**TASK ITEM**
Only one stretch of the data below should be repeated: the lines from the line containing "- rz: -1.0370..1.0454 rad" through the line containing "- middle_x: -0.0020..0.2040", inclusive, exactly as they are.

**INFORMATION SUPPLIED**
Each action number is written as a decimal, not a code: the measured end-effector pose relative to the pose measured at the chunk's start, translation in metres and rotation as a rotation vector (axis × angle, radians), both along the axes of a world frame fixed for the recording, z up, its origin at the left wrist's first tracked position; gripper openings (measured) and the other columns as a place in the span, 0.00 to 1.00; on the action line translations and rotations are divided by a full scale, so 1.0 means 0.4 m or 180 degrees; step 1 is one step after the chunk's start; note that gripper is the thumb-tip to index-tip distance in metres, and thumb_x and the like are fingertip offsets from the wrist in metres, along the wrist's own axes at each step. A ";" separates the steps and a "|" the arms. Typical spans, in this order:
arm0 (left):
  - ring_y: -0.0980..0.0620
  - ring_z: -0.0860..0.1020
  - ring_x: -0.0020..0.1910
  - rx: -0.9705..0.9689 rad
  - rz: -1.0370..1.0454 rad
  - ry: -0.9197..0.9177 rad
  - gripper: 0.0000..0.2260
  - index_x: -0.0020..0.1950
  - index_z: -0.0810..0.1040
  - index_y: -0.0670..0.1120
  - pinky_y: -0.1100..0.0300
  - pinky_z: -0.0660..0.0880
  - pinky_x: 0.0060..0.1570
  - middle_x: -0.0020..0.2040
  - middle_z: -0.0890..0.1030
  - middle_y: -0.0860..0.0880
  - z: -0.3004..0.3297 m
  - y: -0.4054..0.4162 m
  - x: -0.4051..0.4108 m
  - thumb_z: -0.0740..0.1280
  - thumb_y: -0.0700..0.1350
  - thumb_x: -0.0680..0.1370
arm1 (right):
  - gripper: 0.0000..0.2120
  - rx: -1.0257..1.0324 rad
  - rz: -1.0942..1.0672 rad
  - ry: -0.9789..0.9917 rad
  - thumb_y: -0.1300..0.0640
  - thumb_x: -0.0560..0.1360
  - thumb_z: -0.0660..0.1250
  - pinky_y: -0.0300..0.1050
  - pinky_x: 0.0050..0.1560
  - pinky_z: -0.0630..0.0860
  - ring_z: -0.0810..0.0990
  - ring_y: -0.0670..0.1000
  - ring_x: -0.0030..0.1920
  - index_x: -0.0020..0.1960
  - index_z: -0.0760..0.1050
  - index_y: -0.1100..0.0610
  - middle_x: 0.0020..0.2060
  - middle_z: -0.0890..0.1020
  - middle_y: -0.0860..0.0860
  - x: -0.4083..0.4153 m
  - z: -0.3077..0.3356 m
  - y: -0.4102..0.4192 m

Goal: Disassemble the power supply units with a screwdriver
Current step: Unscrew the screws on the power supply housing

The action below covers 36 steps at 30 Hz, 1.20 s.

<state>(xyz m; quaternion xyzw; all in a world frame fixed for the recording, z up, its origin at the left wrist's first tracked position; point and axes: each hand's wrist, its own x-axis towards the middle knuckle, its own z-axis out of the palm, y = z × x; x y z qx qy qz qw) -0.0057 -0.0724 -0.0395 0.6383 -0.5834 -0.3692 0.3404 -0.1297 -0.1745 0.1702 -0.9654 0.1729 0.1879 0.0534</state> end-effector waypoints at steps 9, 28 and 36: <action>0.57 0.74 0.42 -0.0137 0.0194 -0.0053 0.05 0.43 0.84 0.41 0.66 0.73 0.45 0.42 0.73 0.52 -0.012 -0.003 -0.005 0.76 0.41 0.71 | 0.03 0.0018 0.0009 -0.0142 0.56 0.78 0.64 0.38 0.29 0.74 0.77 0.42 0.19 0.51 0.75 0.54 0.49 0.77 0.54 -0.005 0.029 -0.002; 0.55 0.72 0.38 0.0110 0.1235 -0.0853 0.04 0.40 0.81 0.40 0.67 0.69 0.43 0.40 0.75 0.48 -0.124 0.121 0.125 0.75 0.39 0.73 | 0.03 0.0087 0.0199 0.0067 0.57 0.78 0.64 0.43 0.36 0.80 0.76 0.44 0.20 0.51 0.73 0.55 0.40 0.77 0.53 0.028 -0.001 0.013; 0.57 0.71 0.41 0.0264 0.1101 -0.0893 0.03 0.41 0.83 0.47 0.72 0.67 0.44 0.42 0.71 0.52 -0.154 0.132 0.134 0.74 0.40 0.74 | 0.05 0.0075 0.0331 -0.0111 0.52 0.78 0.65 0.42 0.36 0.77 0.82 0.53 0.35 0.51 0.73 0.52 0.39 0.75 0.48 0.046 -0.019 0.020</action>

**SOLUTION TO THIS PROBLEM**
  - rz: -1.0370..1.0454 rad
  - ry: -0.9197..0.9177 rad
  - gripper: 0.0000..0.2260
  - index_x: -0.0020..0.1950
  - index_z: -0.0810..0.1040
  - index_y: -0.0670..0.1120
  - pinky_y: -0.1100..0.0300
  - pinky_z: -0.0660..0.0880
  - pinky_x: 0.0060..0.1570
  - middle_x: -0.0020..0.2040

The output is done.